* EXERCISE PROMPT
The stretch wanted below opens at the line containing "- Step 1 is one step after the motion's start" and closes at the line containing "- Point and". Please return it exactly, with no other lines.

(Stored dataset items)
━━━━━━

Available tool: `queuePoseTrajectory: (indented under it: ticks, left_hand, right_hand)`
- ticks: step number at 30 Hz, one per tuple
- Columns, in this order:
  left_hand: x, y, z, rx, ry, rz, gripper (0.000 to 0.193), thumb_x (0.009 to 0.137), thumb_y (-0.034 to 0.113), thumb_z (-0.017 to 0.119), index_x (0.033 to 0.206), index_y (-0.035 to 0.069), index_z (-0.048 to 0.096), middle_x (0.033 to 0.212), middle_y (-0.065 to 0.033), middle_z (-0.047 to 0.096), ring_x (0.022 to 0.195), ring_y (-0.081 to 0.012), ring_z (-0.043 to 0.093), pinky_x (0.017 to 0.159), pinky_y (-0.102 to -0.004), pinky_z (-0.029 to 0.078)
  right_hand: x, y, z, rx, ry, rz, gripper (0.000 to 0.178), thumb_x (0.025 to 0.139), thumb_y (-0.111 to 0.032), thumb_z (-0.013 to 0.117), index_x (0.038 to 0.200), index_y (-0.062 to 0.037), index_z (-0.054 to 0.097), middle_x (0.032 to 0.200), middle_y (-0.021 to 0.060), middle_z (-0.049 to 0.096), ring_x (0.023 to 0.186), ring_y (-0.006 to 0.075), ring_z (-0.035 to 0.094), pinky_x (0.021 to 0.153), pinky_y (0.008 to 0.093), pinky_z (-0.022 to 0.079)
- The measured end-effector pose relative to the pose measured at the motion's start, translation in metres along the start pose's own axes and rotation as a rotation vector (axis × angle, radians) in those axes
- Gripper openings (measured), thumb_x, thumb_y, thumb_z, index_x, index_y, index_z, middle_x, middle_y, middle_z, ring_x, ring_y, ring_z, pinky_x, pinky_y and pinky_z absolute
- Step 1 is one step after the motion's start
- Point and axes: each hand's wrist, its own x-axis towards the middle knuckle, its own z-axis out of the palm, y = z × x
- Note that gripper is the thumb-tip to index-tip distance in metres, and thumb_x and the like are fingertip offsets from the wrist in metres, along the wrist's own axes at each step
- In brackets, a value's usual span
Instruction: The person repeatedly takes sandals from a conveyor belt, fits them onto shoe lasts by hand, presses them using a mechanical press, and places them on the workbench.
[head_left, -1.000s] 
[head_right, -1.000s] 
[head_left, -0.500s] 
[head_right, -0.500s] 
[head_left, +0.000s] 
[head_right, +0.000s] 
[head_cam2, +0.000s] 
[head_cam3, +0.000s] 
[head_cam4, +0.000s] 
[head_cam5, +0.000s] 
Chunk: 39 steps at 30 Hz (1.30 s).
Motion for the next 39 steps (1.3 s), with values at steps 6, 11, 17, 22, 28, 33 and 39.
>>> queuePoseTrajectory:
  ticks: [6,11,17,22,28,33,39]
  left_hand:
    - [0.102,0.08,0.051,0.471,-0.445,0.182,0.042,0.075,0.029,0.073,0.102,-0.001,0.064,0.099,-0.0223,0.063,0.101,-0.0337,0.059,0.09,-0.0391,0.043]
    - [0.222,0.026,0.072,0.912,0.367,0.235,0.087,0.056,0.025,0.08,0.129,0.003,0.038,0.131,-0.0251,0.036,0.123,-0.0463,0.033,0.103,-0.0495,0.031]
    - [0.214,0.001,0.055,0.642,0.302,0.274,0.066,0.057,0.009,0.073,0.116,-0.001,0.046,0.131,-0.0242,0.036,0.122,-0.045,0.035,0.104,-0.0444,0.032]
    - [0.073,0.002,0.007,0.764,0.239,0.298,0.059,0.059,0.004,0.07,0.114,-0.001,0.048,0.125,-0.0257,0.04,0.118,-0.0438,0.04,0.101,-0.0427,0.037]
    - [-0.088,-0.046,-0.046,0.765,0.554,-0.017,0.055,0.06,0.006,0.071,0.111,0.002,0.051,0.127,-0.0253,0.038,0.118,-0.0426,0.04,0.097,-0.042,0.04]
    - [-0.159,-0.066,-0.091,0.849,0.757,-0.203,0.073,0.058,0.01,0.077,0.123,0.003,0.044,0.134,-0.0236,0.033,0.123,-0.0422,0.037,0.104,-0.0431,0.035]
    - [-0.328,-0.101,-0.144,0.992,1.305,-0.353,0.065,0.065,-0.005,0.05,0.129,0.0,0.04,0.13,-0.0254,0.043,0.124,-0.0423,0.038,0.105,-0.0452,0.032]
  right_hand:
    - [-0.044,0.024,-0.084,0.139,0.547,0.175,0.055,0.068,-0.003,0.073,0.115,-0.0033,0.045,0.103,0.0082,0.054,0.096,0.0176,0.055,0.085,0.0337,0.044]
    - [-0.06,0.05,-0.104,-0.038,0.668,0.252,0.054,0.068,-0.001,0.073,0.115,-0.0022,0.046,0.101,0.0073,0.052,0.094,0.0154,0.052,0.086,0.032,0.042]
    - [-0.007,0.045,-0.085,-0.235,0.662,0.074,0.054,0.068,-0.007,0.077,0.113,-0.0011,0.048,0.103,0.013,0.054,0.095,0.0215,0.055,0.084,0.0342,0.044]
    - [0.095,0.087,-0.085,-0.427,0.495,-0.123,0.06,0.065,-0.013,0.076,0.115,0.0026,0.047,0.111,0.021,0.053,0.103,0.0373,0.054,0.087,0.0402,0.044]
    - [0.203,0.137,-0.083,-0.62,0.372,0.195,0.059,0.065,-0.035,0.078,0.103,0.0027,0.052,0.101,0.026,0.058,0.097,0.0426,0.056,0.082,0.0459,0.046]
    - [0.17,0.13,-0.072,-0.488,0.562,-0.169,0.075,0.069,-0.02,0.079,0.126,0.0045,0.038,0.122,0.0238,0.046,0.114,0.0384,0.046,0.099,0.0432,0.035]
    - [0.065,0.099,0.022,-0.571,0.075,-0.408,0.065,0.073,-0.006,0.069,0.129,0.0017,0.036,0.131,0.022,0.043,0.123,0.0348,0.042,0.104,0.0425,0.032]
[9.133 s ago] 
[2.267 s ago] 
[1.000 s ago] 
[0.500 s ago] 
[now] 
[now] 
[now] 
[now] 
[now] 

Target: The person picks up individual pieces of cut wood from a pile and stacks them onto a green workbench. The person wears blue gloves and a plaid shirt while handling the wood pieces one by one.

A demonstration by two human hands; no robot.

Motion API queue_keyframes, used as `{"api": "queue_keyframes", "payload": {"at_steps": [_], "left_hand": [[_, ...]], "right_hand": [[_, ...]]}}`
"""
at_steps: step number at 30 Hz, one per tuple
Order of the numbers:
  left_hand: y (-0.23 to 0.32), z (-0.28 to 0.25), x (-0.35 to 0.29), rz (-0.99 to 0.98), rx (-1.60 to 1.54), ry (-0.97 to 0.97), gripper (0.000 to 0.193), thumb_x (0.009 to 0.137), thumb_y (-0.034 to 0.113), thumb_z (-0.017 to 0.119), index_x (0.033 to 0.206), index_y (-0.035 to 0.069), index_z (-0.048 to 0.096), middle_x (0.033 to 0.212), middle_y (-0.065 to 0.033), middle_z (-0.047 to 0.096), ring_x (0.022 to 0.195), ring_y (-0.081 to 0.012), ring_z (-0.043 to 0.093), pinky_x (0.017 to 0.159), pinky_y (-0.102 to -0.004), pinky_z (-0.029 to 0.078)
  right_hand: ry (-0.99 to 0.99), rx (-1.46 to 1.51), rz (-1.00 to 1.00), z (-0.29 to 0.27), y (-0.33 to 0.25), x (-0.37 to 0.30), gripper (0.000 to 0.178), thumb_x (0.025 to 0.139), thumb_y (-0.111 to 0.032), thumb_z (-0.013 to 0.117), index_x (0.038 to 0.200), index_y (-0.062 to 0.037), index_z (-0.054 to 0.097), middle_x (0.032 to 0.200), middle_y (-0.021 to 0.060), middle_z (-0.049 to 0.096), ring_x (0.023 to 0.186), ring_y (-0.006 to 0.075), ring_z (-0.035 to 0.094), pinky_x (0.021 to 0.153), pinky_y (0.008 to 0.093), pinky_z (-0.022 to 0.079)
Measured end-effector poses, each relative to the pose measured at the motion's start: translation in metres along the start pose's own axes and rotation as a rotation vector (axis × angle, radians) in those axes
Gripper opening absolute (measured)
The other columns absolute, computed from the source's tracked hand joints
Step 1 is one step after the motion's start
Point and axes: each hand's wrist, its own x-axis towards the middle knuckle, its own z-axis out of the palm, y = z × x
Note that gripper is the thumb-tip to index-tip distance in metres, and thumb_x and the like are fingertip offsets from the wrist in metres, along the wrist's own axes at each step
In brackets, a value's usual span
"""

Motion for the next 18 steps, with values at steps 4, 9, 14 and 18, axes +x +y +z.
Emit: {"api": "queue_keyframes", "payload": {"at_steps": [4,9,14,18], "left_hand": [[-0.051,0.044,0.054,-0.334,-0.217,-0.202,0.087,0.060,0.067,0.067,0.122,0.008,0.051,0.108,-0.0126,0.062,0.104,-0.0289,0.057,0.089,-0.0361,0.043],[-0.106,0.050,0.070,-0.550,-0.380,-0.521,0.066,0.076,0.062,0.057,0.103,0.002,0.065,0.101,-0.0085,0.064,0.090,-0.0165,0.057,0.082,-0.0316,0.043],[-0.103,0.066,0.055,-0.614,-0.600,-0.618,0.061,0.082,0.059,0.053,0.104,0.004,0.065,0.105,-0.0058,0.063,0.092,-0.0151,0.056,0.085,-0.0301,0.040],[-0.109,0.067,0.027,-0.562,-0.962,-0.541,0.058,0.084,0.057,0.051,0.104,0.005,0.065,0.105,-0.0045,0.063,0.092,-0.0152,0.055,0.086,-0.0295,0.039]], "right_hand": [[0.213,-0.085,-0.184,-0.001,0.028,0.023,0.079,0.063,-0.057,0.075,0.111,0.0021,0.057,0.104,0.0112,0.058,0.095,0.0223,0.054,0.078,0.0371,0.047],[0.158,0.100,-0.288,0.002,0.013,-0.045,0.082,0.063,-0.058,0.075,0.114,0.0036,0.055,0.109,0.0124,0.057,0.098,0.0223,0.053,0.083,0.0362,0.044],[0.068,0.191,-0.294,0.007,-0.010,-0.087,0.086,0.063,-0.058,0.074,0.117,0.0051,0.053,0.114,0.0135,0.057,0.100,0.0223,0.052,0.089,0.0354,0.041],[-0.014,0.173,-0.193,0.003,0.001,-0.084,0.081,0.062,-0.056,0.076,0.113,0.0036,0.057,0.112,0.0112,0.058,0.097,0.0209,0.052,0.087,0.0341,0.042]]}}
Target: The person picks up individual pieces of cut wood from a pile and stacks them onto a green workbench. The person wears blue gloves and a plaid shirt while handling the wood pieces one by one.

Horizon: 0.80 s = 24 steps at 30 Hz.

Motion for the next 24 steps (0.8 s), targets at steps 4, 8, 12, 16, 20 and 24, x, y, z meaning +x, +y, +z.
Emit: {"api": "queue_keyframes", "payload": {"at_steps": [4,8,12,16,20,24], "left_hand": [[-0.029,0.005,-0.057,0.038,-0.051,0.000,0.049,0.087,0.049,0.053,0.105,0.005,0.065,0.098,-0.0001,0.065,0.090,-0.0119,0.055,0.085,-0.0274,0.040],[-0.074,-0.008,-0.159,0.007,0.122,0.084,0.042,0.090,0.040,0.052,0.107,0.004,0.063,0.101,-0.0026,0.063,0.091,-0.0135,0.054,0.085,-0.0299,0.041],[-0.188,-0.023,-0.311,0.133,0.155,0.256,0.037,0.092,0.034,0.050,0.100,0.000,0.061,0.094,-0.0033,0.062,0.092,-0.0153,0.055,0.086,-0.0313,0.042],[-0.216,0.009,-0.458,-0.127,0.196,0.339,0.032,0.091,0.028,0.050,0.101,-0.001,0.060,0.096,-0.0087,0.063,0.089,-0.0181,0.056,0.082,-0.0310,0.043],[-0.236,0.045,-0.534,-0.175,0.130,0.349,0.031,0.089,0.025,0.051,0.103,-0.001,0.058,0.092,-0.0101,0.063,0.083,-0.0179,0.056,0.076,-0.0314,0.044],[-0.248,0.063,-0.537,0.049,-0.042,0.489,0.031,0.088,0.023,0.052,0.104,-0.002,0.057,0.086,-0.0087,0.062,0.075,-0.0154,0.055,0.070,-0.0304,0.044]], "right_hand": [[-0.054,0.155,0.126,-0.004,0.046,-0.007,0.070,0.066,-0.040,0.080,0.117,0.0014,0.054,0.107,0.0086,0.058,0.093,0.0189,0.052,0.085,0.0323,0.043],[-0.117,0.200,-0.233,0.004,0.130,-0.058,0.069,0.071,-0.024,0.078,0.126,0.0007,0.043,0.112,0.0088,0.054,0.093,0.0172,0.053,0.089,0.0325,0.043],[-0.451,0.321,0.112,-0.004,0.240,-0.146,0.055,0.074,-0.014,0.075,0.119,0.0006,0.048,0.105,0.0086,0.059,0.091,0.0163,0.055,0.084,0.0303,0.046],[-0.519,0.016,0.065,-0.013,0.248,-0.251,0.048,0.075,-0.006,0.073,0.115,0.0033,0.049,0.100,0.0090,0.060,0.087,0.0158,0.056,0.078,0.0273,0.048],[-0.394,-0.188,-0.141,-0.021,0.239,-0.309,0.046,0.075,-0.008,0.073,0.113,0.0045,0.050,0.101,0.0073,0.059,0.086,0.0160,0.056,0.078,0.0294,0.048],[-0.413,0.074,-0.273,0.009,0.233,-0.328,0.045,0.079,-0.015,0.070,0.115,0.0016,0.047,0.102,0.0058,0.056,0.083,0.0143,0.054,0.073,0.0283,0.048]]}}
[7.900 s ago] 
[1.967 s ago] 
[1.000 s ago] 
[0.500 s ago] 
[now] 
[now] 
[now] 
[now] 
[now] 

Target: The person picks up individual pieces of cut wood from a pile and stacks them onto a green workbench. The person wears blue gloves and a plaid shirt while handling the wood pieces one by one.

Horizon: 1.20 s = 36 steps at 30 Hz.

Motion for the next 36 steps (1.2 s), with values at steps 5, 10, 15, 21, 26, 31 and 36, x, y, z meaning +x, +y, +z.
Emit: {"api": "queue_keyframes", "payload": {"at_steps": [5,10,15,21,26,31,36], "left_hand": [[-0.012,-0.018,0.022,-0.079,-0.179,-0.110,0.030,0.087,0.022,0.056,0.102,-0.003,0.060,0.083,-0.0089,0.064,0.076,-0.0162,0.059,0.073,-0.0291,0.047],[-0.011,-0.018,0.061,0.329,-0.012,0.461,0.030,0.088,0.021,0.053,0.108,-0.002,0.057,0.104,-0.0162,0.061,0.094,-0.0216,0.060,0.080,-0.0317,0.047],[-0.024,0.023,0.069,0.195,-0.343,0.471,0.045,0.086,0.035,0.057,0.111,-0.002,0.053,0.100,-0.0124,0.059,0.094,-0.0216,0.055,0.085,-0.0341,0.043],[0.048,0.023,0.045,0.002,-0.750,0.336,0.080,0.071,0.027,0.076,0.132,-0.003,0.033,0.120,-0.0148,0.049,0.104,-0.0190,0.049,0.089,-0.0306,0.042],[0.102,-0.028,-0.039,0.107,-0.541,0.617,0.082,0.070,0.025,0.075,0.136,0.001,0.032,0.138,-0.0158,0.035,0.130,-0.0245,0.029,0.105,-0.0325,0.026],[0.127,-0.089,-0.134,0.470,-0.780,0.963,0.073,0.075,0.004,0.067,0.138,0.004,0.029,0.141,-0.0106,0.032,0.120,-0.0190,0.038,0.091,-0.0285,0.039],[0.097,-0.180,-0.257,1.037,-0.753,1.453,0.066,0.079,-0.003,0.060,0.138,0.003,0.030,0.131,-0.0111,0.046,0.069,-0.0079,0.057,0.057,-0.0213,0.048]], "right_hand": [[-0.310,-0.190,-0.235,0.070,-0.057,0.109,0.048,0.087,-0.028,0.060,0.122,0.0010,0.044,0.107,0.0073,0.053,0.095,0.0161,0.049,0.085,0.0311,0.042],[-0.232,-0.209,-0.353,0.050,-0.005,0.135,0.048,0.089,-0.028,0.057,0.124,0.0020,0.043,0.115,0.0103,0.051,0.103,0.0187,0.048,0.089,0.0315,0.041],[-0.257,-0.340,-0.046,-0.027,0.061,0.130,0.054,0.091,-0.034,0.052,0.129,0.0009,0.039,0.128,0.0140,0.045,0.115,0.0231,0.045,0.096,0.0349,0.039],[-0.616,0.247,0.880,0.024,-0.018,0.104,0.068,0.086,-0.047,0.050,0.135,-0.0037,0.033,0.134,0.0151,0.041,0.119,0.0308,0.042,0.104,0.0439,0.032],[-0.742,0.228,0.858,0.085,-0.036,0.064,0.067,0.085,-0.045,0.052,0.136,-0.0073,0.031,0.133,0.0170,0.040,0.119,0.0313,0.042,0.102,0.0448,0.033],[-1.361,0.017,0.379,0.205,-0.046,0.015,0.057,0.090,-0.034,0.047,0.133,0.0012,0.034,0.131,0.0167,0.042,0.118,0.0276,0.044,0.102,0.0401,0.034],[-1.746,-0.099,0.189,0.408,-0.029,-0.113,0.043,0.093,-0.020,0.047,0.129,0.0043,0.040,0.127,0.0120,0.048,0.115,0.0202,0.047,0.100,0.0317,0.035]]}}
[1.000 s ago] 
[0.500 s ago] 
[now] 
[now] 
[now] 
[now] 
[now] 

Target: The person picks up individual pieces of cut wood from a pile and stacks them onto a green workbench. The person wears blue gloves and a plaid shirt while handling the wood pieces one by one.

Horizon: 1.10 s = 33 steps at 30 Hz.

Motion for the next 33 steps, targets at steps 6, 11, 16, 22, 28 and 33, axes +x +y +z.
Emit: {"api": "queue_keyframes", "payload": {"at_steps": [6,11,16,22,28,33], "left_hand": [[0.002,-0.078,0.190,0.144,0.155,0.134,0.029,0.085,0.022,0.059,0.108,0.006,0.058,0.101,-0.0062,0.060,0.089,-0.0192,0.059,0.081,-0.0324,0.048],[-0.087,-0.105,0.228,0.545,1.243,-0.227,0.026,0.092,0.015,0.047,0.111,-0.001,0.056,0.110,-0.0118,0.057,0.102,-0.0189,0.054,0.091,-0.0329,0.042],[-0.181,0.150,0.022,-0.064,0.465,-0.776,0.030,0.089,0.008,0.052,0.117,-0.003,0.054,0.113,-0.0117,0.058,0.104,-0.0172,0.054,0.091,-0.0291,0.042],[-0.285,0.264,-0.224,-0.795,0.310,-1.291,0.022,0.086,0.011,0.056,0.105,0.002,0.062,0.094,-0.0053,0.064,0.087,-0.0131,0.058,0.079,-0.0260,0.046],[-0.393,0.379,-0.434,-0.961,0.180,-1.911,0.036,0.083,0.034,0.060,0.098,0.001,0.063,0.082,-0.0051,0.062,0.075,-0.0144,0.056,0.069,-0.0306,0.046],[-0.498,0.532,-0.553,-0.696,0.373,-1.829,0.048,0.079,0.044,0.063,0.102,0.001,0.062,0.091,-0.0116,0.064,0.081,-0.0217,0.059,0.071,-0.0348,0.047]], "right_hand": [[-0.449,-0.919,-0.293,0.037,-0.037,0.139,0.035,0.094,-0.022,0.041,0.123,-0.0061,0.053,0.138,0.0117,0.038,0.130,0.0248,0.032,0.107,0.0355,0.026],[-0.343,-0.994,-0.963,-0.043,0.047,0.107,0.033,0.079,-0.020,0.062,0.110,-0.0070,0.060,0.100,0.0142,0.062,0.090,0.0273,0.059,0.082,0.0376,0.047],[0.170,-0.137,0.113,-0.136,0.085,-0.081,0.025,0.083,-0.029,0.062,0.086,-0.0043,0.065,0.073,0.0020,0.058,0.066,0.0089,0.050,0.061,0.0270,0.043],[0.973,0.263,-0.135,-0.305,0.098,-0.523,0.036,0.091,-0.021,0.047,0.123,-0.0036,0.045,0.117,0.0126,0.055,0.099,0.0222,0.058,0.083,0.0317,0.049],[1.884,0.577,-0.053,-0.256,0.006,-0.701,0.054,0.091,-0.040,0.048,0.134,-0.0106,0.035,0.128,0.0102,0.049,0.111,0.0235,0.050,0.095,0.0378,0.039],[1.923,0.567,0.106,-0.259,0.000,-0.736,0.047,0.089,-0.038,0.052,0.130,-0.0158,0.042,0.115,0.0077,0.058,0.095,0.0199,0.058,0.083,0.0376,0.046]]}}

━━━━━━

* RESULT
- Step 1 is one step after the motion's start
- Point and axes: each hand's wrist, its own x-axis towards the middle knuckle, its own z-axis out of the palm, y = z × x

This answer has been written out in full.